Restate the entries word for word, leaving nothing out.

━━━━━━━━━━━━━━━━

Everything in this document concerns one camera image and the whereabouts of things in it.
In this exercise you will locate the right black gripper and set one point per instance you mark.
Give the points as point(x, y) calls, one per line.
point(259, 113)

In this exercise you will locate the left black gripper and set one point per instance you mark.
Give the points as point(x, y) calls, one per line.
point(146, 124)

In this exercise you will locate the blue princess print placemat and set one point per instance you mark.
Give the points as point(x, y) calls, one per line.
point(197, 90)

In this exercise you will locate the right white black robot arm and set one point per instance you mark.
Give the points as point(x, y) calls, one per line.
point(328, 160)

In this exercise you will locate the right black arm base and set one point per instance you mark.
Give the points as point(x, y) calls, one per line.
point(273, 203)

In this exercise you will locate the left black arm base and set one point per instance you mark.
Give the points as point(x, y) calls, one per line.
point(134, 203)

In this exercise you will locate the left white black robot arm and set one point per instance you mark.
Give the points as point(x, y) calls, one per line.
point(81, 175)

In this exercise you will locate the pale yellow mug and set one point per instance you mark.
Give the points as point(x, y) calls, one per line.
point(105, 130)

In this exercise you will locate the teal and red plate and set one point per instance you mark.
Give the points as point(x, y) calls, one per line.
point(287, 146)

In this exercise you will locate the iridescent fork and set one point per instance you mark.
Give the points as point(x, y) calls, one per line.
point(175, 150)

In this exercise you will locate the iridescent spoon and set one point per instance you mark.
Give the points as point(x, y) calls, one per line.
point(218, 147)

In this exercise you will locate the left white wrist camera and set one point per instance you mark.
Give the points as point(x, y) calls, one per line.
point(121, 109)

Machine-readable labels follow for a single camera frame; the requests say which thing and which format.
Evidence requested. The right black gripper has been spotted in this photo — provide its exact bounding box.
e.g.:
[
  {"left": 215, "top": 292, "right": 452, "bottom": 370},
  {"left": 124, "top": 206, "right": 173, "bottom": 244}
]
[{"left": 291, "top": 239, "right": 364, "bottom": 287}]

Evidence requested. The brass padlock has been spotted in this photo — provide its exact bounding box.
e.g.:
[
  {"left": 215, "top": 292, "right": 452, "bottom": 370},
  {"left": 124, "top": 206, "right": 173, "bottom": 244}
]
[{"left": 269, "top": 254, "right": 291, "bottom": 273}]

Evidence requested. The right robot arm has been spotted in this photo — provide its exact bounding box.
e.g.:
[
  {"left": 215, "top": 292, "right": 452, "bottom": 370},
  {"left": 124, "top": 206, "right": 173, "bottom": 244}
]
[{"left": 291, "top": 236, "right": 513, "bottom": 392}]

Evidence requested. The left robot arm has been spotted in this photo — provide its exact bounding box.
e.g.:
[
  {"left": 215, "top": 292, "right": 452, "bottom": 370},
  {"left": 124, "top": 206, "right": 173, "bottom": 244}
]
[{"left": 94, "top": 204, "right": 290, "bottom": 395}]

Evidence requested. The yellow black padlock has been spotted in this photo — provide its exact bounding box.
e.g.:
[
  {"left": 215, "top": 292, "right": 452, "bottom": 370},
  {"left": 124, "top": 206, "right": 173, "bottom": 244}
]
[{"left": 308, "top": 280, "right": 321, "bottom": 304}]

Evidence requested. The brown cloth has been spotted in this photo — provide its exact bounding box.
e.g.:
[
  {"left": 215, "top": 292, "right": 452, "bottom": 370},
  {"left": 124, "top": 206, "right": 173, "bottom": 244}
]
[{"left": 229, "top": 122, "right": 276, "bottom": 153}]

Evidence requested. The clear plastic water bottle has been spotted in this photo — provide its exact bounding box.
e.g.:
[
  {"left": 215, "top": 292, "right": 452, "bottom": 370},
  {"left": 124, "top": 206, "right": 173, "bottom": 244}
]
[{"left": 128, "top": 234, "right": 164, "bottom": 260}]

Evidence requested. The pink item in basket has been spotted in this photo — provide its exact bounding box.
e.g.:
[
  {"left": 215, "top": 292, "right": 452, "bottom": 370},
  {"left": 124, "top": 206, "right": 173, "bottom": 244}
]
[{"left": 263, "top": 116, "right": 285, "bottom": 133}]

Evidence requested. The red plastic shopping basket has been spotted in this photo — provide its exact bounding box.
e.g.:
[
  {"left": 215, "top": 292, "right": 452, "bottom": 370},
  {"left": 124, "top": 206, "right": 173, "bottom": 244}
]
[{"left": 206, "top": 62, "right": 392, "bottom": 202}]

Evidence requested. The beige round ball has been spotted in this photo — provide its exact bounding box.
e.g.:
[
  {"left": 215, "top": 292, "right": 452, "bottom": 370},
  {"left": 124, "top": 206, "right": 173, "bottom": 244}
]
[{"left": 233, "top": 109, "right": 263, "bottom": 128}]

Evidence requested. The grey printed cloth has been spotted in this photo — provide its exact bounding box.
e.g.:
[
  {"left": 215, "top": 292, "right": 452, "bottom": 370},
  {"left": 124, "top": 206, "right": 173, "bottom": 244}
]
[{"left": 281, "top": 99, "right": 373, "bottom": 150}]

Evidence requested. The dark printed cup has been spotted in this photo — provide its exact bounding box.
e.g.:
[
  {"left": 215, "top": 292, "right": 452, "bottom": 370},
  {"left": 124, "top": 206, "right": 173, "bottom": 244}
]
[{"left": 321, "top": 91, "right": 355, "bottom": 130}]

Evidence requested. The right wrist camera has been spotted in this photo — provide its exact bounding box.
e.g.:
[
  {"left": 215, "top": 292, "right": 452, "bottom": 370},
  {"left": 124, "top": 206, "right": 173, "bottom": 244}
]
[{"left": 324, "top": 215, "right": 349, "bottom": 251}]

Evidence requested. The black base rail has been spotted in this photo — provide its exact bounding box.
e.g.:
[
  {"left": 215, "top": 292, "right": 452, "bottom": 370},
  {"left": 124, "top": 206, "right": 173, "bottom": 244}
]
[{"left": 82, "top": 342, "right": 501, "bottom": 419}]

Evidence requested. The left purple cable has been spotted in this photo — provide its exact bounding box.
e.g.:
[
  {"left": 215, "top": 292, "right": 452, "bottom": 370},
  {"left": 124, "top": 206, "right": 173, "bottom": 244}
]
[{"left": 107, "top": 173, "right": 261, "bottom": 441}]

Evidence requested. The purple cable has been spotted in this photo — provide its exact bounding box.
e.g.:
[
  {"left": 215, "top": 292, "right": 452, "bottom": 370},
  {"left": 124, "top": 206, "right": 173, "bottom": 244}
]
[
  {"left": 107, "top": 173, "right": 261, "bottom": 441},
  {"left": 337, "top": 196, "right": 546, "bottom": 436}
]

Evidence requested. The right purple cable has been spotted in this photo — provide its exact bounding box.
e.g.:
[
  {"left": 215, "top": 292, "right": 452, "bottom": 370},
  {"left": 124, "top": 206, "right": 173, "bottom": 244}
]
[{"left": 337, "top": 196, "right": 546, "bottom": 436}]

━━━━━━━━━━━━━━━━

RESPONSE TO THE TASK:
Everything in this document concerns one camera image and the whereabouts of things in it.
In this exercise you will locate the right black gripper and set one point per instance you mark.
Give the points as point(x, y) calls, one per line.
point(259, 113)

In this exercise you will locate the left black gripper and set one point per instance you mark.
Give the points as point(x, y) calls, one per line.
point(146, 124)

In this exercise you will locate the blue princess print placemat and set one point per instance you mark.
Give the points as point(x, y) calls, one per line.
point(197, 90)

In this exercise you will locate the right white black robot arm and set one point per instance you mark.
Give the points as point(x, y) calls, one per line.
point(328, 160)

In this exercise you will locate the right black arm base and set one point per instance you mark.
Give the points as point(x, y) calls, one per line.
point(273, 203)

In this exercise you will locate the left black arm base and set one point per instance you mark.
Give the points as point(x, y) calls, one per line.
point(134, 203)

In this exercise you will locate the left white black robot arm and set one point per instance you mark.
Give the points as point(x, y) calls, one per line.
point(81, 175)

In this exercise you will locate the pale yellow mug and set one point per instance you mark.
Give the points as point(x, y) calls, one per line.
point(105, 130)

In this exercise you will locate the teal and red plate and set one point per instance you mark.
Give the points as point(x, y) calls, one per line.
point(287, 146)

In this exercise you will locate the iridescent fork and set one point per instance you mark.
Give the points as point(x, y) calls, one per line.
point(175, 150)

In this exercise you will locate the iridescent spoon and set one point per instance you mark.
Give the points as point(x, y) calls, one per line.
point(218, 147)

In this exercise you will locate the left white wrist camera and set one point per instance you mark.
Give the points as point(x, y) calls, one per line.
point(121, 109)

Machine-readable labels follow for a single camera frame; the requests say which thing and which format.
Evidence requested. The right black gripper has been spotted in this photo — provide its exact bounding box.
e.g.:
[
  {"left": 215, "top": 292, "right": 452, "bottom": 370},
  {"left": 124, "top": 206, "right": 173, "bottom": 244}
]
[{"left": 291, "top": 239, "right": 364, "bottom": 287}]

Evidence requested. The brass padlock has been spotted in this photo — provide its exact bounding box.
e.g.:
[
  {"left": 215, "top": 292, "right": 452, "bottom": 370},
  {"left": 124, "top": 206, "right": 173, "bottom": 244}
]
[{"left": 269, "top": 254, "right": 291, "bottom": 273}]

Evidence requested. The right robot arm has been spotted in this photo — provide its exact bounding box.
e.g.:
[
  {"left": 215, "top": 292, "right": 452, "bottom": 370},
  {"left": 124, "top": 206, "right": 173, "bottom": 244}
]
[{"left": 291, "top": 236, "right": 513, "bottom": 392}]

Evidence requested. The left robot arm has been spotted in this photo — provide its exact bounding box.
e.g.:
[
  {"left": 215, "top": 292, "right": 452, "bottom": 370},
  {"left": 124, "top": 206, "right": 173, "bottom": 244}
]
[{"left": 94, "top": 204, "right": 290, "bottom": 395}]

Evidence requested. The yellow black padlock has been spotted in this photo — provide its exact bounding box.
e.g.:
[
  {"left": 215, "top": 292, "right": 452, "bottom": 370},
  {"left": 124, "top": 206, "right": 173, "bottom": 244}
]
[{"left": 308, "top": 280, "right": 321, "bottom": 304}]

Evidence requested. The brown cloth has been spotted in this photo — provide its exact bounding box.
e.g.:
[
  {"left": 215, "top": 292, "right": 452, "bottom": 370},
  {"left": 124, "top": 206, "right": 173, "bottom": 244}
]
[{"left": 229, "top": 122, "right": 276, "bottom": 153}]

Evidence requested. The clear plastic water bottle has been spotted in this photo — provide its exact bounding box.
e.g.:
[
  {"left": 215, "top": 292, "right": 452, "bottom": 370},
  {"left": 124, "top": 206, "right": 173, "bottom": 244}
]
[{"left": 128, "top": 234, "right": 164, "bottom": 260}]

Evidence requested. The pink item in basket has been spotted in this photo — provide its exact bounding box.
e.g.:
[
  {"left": 215, "top": 292, "right": 452, "bottom": 370},
  {"left": 124, "top": 206, "right": 173, "bottom": 244}
]
[{"left": 263, "top": 116, "right": 285, "bottom": 133}]

Evidence requested. The red plastic shopping basket has been spotted in this photo — provide its exact bounding box.
e.g.:
[
  {"left": 215, "top": 292, "right": 452, "bottom": 370},
  {"left": 124, "top": 206, "right": 173, "bottom": 244}
]
[{"left": 206, "top": 62, "right": 392, "bottom": 202}]

Evidence requested. The beige round ball has been spotted in this photo — provide its exact bounding box.
e.g.:
[
  {"left": 215, "top": 292, "right": 452, "bottom": 370},
  {"left": 124, "top": 206, "right": 173, "bottom": 244}
]
[{"left": 233, "top": 109, "right": 263, "bottom": 128}]

Evidence requested. The grey printed cloth has been spotted in this photo — provide its exact bounding box.
e.g.:
[
  {"left": 215, "top": 292, "right": 452, "bottom": 370},
  {"left": 124, "top": 206, "right": 173, "bottom": 244}
]
[{"left": 281, "top": 99, "right": 373, "bottom": 150}]

Evidence requested. The dark printed cup has been spotted in this photo — provide its exact bounding box.
e.g.:
[
  {"left": 215, "top": 292, "right": 452, "bottom": 370},
  {"left": 124, "top": 206, "right": 173, "bottom": 244}
]
[{"left": 321, "top": 91, "right": 355, "bottom": 130}]

Evidence requested. The right wrist camera has been spotted in this photo — provide its exact bounding box.
e.g.:
[
  {"left": 215, "top": 292, "right": 452, "bottom": 370},
  {"left": 124, "top": 206, "right": 173, "bottom": 244}
]
[{"left": 324, "top": 215, "right": 349, "bottom": 251}]

Evidence requested. The black base rail has been spotted in this photo — provide its exact bounding box.
e.g.:
[
  {"left": 215, "top": 292, "right": 452, "bottom": 370},
  {"left": 124, "top": 206, "right": 173, "bottom": 244}
]
[{"left": 82, "top": 342, "right": 501, "bottom": 419}]

Evidence requested. The left purple cable has been spotted in this photo — provide its exact bounding box.
e.g.:
[
  {"left": 215, "top": 292, "right": 452, "bottom": 370},
  {"left": 124, "top": 206, "right": 173, "bottom": 244}
]
[{"left": 107, "top": 173, "right": 261, "bottom": 441}]

Evidence requested. The purple cable has been spotted in this photo — provide its exact bounding box.
e.g.:
[
  {"left": 215, "top": 292, "right": 452, "bottom": 370},
  {"left": 124, "top": 206, "right": 173, "bottom": 244}
]
[
  {"left": 107, "top": 173, "right": 261, "bottom": 441},
  {"left": 337, "top": 196, "right": 546, "bottom": 436}
]

Evidence requested. The right purple cable has been spotted in this photo — provide its exact bounding box.
e.g.:
[
  {"left": 215, "top": 292, "right": 452, "bottom": 370},
  {"left": 124, "top": 206, "right": 173, "bottom": 244}
]
[{"left": 337, "top": 196, "right": 546, "bottom": 436}]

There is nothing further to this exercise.